Try it - Each line in the listing below that includes "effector" should be counted; give the total and nothing more.

Source data -
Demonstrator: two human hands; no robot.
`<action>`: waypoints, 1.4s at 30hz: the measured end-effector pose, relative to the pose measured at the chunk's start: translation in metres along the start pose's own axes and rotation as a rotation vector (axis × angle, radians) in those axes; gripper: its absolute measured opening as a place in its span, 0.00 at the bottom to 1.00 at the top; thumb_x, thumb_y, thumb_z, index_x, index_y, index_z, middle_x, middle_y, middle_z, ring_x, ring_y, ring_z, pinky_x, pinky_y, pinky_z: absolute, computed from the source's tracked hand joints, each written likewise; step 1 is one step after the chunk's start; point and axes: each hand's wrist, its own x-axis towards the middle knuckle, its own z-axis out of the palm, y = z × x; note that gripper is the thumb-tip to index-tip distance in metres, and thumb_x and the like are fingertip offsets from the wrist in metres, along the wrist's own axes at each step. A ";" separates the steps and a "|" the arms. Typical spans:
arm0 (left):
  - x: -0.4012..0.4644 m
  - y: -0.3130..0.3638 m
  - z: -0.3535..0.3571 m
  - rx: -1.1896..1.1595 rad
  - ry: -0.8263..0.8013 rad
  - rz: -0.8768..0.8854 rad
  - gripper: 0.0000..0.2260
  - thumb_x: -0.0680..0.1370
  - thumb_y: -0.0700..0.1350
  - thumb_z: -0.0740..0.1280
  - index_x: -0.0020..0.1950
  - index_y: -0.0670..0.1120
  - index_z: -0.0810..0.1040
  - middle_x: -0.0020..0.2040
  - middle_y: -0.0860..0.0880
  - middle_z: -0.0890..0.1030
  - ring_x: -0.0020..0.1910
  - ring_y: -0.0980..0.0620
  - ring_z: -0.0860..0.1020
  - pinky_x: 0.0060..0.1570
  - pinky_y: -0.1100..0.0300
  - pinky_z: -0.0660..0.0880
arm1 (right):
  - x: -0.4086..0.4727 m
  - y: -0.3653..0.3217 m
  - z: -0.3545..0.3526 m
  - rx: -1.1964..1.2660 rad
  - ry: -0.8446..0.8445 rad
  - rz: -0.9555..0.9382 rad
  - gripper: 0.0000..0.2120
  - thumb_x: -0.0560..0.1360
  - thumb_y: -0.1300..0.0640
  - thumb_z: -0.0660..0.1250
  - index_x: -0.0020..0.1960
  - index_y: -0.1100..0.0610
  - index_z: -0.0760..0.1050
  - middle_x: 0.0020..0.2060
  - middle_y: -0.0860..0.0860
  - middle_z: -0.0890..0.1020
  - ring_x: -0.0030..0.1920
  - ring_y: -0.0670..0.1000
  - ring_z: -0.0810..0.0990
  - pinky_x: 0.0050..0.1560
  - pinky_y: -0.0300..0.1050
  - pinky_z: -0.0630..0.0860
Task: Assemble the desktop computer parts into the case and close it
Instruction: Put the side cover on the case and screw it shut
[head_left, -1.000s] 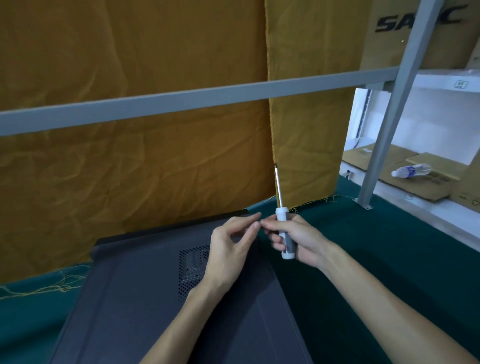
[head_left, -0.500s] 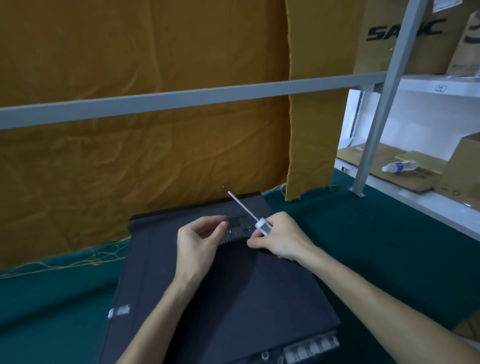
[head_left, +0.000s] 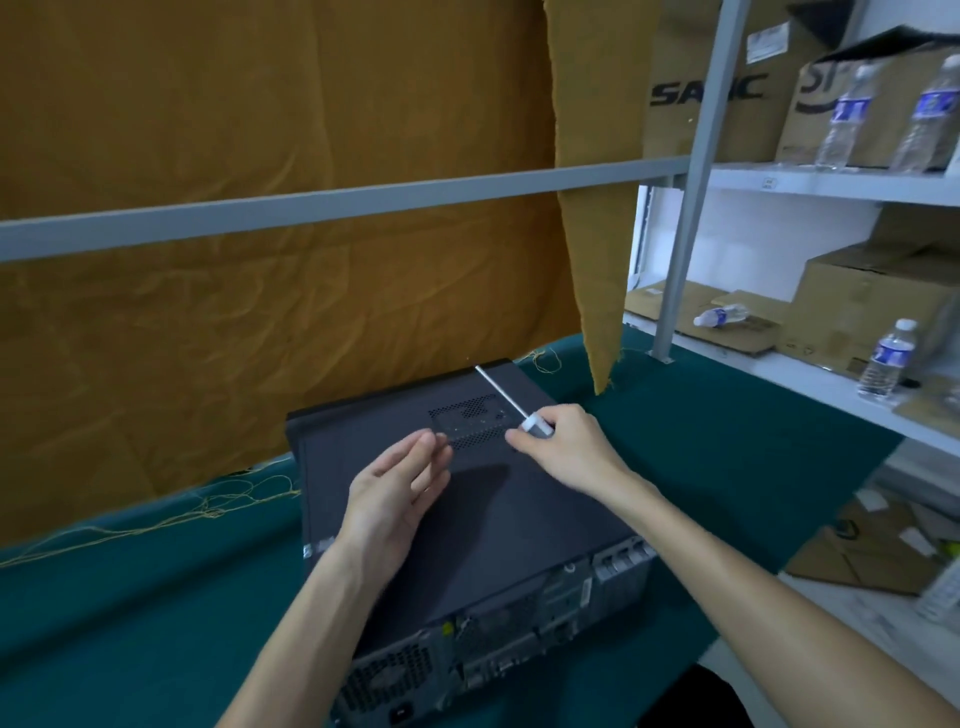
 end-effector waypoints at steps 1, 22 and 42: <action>-0.004 0.003 -0.001 -0.047 -0.013 -0.014 0.11 0.78 0.41 0.71 0.60 0.41 0.81 0.55 0.43 0.86 0.55 0.49 0.85 0.47 0.61 0.82 | -0.013 -0.003 0.000 0.054 -0.002 -0.017 0.22 0.76 0.44 0.71 0.35 0.58 0.68 0.27 0.47 0.70 0.27 0.47 0.67 0.32 0.45 0.65; -0.105 -0.004 -0.031 -0.017 -0.081 0.048 0.12 0.79 0.39 0.70 0.60 0.34 0.81 0.56 0.39 0.85 0.57 0.48 0.84 0.50 0.62 0.81 | -0.181 -0.007 0.018 0.262 -0.276 -0.119 0.07 0.79 0.44 0.69 0.52 0.45 0.82 0.35 0.50 0.83 0.28 0.49 0.76 0.25 0.42 0.71; -0.157 -0.072 -0.041 -0.163 0.106 -0.263 0.10 0.81 0.39 0.69 0.61 0.37 0.80 0.54 0.41 0.86 0.48 0.51 0.87 0.40 0.61 0.83 | -0.253 0.004 0.042 0.372 -0.459 0.123 0.09 0.79 0.47 0.68 0.46 0.52 0.77 0.31 0.55 0.82 0.28 0.61 0.83 0.25 0.44 0.76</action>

Answer space - 2